_WHAT TO WORK ON_
Nothing in the listing should be altered when it is copied, and no picture goes into the copy.

_DATA EXTRACT_
BEGIN
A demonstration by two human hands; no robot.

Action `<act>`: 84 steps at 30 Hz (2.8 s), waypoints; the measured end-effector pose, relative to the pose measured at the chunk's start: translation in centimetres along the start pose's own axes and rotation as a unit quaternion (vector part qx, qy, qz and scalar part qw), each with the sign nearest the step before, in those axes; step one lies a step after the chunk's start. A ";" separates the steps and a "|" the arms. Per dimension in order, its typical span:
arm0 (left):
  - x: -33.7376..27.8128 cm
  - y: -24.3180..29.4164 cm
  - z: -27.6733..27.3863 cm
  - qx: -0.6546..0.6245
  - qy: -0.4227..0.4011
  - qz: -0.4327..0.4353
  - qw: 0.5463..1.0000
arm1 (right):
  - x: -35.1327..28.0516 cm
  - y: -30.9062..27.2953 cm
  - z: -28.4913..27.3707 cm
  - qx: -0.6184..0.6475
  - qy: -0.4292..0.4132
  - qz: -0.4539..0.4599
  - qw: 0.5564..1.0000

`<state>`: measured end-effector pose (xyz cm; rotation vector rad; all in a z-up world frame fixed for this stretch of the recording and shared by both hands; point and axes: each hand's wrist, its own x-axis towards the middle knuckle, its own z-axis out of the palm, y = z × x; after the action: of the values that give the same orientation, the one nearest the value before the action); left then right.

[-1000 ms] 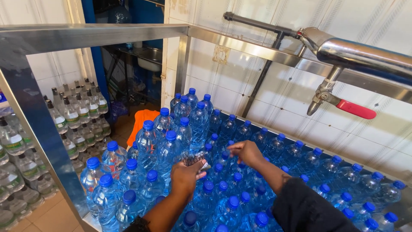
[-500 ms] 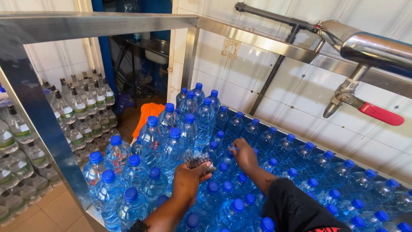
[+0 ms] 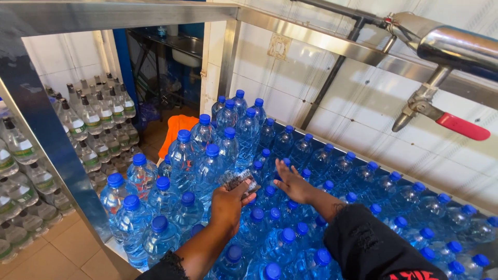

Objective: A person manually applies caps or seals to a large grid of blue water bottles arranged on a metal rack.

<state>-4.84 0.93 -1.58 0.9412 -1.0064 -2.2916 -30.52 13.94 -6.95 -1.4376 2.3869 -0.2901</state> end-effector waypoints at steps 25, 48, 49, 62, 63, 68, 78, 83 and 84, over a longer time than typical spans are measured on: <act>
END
_SOLVED PROBLEM_
A demonstration by two human hands; no robot.

Action `<act>`: 84 steps at 30 Hz (2.8 s), waypoints; the measured end-effector pose, relative to the pose measured at the chunk's start: translation in centimetres along the start pose's own axes and rotation as a unit quaternion (vector part qx, qy, qz and scalar part qw), each with the sign nearest the step before, in those axes; step one lies a step after the chunk's start. A ";" separates the steps and a "|" the arms. Per dimension in order, its typical span:
arm0 (left):
  - x: -33.7376..27.8128 cm
  - y: -24.3180..29.4164 cm
  - z: -27.6733..27.3863 cm
  - qx: -0.6546..0.6245
  - qy: -0.4227..0.4011
  - qz: -0.4327..0.4353
  - qw: 0.5463..1.0000
arm1 (right):
  - x: -35.1327..28.0516 cm
  - y: -30.9062..27.2953 cm
  - z: -28.4913..27.3707 cm
  - qx: -0.6184..0.6475
  - qy: -0.4292..0.4132
  - qz: -0.4539..0.4599
  - qw: 0.5564..1.0000

`<state>`: measured end-effector pose (xyz cm; rotation vector rad; all in a z-up world frame fixed for this stretch of the recording and shared by both hands; point and axes: each hand's wrist, its own x-axis towards the middle knuckle, its own z-axis out of the palm, y = z × x; after the action: of the values that give the same orientation, the one nearest the value before the action); left then right.

[-1000 ms] 
[-500 ms] 
[+0 ms] 

Objective: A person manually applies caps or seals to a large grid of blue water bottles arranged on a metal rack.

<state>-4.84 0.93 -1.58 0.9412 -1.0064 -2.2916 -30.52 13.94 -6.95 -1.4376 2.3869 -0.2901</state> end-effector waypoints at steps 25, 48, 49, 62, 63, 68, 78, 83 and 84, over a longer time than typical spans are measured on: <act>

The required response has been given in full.